What this task involves:
Tally the lines below that hold the string "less", and give only the tally.

======== Dataset

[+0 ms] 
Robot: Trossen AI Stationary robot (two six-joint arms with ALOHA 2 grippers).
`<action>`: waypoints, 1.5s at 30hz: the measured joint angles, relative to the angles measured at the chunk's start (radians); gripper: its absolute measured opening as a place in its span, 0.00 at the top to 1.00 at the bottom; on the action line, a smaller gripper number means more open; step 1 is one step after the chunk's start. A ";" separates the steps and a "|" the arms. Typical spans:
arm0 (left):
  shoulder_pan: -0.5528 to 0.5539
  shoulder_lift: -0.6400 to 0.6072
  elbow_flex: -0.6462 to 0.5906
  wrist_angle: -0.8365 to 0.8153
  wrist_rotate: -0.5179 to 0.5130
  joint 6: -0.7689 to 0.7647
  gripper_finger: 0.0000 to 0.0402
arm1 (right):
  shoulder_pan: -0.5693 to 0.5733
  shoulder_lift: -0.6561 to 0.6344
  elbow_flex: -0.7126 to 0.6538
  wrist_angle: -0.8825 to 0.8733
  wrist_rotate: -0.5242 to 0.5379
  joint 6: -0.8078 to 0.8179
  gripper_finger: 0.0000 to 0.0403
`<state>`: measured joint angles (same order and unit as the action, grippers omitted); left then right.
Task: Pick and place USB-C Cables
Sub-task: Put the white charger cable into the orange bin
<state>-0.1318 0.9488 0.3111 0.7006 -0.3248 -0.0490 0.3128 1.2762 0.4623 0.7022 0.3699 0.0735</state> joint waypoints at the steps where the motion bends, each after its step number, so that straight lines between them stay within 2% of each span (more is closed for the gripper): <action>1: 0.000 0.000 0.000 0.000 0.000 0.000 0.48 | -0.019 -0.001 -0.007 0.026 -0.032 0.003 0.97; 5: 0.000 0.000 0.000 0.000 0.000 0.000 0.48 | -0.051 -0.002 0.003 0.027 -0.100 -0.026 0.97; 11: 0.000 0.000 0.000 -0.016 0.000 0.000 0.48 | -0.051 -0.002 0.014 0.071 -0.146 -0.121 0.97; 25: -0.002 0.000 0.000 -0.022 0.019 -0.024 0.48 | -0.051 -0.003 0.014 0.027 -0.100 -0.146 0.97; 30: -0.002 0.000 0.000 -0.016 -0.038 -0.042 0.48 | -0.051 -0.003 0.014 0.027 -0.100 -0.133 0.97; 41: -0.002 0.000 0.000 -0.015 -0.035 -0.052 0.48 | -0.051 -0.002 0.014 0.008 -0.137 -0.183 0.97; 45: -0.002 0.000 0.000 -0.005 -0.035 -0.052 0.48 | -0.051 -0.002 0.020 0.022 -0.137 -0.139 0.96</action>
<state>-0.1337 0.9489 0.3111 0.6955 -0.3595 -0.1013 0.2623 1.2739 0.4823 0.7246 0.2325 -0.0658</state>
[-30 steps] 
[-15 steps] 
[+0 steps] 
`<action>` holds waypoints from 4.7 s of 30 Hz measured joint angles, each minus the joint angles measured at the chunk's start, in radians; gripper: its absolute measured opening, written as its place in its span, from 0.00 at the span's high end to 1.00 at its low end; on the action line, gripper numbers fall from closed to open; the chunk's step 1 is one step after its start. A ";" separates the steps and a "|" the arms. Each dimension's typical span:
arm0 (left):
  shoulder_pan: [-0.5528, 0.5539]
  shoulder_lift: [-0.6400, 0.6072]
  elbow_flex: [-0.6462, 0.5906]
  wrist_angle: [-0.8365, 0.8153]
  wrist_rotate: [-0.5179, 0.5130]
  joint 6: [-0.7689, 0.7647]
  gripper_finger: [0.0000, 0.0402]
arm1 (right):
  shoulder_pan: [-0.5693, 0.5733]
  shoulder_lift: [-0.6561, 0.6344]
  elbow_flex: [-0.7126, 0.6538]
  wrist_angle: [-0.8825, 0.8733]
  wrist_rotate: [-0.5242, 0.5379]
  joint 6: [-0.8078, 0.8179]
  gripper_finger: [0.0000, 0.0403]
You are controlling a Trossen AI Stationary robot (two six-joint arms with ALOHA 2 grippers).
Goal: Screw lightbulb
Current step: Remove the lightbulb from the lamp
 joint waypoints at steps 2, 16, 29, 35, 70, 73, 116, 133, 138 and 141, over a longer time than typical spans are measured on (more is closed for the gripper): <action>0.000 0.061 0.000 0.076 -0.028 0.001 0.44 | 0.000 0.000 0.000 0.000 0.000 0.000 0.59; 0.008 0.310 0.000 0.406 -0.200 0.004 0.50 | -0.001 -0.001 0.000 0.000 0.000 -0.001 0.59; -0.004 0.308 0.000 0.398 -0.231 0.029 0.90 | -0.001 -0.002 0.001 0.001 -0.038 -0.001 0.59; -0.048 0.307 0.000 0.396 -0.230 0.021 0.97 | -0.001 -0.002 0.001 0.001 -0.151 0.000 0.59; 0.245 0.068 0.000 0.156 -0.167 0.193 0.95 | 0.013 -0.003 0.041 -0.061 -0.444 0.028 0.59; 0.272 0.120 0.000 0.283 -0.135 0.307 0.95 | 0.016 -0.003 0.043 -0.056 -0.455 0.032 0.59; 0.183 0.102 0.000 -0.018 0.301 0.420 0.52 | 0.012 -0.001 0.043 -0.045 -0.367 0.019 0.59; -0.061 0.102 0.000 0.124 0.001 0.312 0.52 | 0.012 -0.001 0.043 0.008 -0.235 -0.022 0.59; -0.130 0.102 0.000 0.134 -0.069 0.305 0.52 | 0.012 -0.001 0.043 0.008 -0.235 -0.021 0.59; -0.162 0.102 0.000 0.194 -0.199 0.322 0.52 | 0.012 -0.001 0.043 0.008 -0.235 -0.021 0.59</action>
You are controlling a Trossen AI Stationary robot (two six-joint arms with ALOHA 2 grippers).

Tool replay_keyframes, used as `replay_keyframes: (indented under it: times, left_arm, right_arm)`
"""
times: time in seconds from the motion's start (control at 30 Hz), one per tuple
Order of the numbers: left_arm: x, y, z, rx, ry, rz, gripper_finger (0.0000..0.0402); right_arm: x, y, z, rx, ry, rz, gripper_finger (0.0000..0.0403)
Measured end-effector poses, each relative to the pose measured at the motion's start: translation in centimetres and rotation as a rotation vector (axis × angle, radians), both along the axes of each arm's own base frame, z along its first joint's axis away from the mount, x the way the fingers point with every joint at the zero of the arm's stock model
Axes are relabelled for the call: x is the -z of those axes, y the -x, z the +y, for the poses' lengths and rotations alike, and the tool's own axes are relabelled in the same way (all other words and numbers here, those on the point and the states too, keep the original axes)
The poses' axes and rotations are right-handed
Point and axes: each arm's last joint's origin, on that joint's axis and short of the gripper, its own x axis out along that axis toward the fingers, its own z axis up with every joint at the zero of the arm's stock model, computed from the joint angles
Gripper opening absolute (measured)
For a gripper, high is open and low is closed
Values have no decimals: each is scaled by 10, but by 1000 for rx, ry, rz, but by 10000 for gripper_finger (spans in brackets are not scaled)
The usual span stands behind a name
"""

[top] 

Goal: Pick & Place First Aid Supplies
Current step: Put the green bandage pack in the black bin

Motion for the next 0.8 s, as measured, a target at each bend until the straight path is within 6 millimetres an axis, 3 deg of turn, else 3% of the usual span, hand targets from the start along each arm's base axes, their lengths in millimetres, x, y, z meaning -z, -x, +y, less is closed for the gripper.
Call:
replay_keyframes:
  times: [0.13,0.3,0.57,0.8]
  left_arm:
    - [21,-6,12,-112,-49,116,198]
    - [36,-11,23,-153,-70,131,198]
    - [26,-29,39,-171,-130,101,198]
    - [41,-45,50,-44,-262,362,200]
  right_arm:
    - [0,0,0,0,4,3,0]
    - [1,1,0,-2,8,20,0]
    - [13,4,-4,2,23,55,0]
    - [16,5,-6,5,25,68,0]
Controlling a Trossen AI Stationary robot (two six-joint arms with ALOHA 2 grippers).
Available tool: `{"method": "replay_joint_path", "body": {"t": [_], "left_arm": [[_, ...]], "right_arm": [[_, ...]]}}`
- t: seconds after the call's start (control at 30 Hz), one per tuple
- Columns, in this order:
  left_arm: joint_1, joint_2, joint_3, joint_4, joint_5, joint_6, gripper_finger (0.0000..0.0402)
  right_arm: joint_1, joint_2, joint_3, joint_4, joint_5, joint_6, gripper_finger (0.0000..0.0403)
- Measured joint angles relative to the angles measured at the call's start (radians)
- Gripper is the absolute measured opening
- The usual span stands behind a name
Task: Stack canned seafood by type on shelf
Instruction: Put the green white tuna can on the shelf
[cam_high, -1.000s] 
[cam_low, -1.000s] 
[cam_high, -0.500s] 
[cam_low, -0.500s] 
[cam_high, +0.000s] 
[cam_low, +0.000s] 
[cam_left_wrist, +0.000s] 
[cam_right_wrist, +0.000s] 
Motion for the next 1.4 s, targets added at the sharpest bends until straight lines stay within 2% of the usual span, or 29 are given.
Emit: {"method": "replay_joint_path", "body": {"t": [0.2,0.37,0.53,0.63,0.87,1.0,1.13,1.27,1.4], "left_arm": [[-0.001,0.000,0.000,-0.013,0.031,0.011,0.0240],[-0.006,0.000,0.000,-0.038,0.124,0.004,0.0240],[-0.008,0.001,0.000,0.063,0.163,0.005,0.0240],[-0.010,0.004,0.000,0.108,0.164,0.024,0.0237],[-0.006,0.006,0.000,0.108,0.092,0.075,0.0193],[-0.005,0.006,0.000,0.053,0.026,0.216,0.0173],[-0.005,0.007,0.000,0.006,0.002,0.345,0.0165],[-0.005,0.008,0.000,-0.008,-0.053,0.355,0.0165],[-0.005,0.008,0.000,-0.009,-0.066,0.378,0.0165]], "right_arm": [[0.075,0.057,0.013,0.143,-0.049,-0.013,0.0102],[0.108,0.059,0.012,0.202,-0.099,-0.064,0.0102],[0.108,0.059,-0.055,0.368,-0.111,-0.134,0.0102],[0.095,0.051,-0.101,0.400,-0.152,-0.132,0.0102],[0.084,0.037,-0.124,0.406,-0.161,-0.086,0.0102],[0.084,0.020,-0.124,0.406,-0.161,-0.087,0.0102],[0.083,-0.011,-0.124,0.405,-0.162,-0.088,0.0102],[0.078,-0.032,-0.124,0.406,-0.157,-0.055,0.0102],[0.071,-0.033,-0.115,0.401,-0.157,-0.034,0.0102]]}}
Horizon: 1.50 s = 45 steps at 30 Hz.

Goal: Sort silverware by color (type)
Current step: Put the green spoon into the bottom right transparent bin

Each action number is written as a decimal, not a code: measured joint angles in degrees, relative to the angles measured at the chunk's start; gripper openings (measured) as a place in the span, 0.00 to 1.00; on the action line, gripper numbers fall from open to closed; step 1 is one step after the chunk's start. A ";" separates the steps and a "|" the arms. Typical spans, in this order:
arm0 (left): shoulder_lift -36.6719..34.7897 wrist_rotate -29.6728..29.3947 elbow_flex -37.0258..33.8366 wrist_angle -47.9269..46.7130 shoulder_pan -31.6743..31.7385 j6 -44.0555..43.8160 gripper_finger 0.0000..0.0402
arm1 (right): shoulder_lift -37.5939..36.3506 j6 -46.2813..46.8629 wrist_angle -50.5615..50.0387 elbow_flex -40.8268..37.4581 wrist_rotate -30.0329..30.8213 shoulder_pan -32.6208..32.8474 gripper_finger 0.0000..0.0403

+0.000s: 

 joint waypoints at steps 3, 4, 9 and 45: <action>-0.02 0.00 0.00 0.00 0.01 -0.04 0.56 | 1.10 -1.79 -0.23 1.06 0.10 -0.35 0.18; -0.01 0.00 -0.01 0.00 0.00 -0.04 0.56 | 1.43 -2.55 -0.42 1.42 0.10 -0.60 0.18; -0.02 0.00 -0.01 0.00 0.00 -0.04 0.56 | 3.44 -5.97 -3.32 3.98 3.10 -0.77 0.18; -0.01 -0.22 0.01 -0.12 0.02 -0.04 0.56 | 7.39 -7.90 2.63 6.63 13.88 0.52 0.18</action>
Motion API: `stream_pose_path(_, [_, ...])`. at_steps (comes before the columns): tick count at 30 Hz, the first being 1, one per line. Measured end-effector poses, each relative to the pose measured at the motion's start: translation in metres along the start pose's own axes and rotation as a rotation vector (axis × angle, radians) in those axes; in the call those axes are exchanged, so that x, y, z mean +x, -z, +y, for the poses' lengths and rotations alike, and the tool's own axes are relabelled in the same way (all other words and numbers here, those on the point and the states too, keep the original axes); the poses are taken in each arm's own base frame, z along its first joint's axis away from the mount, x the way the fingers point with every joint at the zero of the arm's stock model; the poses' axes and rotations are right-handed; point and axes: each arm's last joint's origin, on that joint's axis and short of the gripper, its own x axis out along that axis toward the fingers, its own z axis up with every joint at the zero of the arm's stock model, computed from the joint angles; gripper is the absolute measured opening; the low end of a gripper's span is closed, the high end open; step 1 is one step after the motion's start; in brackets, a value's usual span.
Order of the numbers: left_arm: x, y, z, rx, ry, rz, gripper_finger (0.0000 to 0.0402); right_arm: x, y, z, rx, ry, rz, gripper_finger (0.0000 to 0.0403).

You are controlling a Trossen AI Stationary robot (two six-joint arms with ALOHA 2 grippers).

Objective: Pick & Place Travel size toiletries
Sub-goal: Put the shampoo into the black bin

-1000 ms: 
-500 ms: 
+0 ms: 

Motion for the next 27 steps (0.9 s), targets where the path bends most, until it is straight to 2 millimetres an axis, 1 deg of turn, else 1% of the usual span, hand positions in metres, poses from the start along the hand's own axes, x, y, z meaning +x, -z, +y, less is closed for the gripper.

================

Task response:
2